Let’s get it out of the way first. South Africa in previous decades or so has had a bad reputation when it comes to tourism.
Which when you see this fantastic red earth country really is a shame.
This beautiful land has seen some of the worst man can do to man, from no go areas to harsh government legislation and at best dodgy justice.
But since that incredible day when, as the eyes of the world watched with excitement, Nelson Mandela walked from the confines of his cell on Robben Island into the corridors of power, the Rainbow Nation has worked hard to put its past behind it.
Tourism is firmly back on the cards – from safaris to luxury city breaks – and this magnificent country has plenty to offer travellers.
However, after a day spent tracking lions, gazelles and elephants is there a decent brew to help wash the dust from your mouth and slake your thirst?
Certainly South Africa has a long history of brewing dating back to the early 20th century.
The beer industry has had two main influences on its development.
Firstly, European settlers who colonised the country brought their brewing expertise and know-how as the country was populated.
Dutch immigrants from the 1650s onwards, and German and British immigrants during the 18th and 19th centuries all contributed in different ways to the knowledge of alcohol production in South Africa.
Another important but often overlooked influence was indigenous knowledge.
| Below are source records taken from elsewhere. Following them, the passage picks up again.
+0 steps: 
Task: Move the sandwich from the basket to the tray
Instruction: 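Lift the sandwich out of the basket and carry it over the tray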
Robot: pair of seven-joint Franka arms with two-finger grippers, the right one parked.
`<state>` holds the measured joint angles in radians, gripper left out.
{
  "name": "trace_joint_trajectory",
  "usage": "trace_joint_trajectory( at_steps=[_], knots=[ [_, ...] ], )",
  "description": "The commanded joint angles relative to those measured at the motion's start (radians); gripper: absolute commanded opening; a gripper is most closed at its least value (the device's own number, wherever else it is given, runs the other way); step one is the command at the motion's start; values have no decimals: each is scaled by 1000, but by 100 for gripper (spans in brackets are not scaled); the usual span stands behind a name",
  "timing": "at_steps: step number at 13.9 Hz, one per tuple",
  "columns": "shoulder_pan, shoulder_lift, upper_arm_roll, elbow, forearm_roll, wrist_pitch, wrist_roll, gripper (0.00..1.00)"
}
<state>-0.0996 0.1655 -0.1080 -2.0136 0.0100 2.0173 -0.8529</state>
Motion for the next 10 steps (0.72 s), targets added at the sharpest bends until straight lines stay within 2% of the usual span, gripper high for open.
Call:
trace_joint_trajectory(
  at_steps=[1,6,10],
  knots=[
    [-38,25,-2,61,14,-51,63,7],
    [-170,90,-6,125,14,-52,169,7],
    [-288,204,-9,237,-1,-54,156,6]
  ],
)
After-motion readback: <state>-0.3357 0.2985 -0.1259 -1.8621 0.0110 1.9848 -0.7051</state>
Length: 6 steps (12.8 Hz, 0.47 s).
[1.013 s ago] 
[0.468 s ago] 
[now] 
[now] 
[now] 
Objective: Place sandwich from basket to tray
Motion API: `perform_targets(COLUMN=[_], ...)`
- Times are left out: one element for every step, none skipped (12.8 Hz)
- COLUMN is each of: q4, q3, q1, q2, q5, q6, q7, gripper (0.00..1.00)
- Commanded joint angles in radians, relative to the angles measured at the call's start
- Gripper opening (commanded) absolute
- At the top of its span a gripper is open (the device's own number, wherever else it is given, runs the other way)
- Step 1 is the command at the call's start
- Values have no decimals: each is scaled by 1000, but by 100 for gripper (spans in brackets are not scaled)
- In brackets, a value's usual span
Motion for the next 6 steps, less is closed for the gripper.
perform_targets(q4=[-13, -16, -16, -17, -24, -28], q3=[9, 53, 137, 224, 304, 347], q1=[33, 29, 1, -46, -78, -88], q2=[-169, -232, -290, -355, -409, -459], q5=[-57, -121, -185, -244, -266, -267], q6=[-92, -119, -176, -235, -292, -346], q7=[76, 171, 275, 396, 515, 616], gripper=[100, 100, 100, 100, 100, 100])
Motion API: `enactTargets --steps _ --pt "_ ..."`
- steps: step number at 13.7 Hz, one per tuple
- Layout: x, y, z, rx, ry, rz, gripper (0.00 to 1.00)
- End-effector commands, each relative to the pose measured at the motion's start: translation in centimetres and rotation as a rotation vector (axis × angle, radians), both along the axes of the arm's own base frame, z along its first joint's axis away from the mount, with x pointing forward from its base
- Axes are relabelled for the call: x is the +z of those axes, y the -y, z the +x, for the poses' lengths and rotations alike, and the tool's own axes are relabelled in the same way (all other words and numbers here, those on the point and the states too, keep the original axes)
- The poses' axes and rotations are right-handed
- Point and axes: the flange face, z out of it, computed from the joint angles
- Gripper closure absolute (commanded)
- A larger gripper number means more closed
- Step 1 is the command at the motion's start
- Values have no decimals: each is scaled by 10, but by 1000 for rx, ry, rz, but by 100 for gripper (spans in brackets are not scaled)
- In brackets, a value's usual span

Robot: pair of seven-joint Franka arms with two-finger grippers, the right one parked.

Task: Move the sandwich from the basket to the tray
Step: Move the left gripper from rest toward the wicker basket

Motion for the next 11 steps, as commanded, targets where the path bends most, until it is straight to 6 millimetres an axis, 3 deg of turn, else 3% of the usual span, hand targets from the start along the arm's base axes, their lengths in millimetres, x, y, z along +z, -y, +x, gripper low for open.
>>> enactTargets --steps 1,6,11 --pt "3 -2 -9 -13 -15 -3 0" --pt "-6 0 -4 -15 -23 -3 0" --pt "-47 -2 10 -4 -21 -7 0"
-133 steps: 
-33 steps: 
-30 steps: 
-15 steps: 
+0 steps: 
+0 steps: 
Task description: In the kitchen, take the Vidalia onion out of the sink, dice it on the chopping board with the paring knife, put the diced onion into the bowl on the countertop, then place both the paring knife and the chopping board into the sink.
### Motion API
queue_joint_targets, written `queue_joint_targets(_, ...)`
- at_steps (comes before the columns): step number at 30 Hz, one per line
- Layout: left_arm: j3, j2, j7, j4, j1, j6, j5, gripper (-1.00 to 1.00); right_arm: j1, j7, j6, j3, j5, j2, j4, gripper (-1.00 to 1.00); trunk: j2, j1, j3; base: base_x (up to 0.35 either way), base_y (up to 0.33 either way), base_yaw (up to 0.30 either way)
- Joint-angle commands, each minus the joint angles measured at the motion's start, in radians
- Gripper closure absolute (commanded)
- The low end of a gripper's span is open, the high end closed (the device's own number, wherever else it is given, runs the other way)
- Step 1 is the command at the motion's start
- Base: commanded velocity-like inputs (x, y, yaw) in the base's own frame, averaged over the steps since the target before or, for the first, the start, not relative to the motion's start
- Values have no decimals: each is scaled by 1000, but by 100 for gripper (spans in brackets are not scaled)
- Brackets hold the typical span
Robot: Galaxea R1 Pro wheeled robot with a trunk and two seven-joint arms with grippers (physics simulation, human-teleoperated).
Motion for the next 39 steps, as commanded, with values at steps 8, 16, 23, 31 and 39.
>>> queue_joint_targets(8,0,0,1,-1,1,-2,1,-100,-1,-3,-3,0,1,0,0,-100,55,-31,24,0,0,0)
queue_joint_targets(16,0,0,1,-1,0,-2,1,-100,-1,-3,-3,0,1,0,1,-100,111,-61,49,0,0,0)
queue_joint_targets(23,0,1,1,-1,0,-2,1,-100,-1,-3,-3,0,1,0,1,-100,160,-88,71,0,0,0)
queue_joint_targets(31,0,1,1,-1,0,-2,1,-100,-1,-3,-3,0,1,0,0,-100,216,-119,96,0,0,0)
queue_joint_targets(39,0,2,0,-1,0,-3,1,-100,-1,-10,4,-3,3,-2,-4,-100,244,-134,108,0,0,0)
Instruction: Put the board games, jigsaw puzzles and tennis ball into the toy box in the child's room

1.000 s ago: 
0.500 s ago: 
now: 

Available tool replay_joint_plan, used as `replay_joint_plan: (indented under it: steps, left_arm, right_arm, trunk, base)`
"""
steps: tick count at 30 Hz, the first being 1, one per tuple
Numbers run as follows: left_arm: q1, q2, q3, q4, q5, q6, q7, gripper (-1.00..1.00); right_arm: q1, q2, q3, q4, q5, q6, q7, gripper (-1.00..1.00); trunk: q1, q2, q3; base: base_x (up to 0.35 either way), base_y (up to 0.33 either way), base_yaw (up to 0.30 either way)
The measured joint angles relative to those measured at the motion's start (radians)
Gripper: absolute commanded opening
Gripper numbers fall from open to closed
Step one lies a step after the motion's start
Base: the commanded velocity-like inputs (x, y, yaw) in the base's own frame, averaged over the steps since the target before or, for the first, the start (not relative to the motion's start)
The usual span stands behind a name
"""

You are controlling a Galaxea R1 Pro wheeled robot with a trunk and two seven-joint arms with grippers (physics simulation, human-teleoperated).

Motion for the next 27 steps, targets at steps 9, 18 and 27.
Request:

As with many cultures, creating some form of beer, or alcoholic beverage, has been ingrained in the group conscience for generations.
Local breweries, operated by the indigenous African population, especially groups such as the Sotho and Zulu, have been brewing forms of sorghum and maize beers long before any Europeans arrived.
Today, the mighty South African Breweries (SAB) controls the vast majority of the South African beer market, and with the notable exception of imported brands such as Heineken, Guinness and others.
SAB owns and produces all the major brands in the country, as well as owning Miller’s Genuine Draft (American), Peroni, Pilsner Urquell and a long list of others which makes it one of the world’s largest brewers.
The company’s most popular home brand is Castle Lager, which has a warm and heady taste, and is the brew of choice in many bars and restaurants, especially in the urban areas.
It also produces Castle milk stout and Black Label, which is one of the more popular beers among the black population.
South African Breweries was originally founded in 1895 by Jacob Letterstedt to serve a new market of miners and prospectors in and around Johannesburg.
Two years later, it became the first industrial company to be listed on the Johannesburg Stock Exchange (JSE).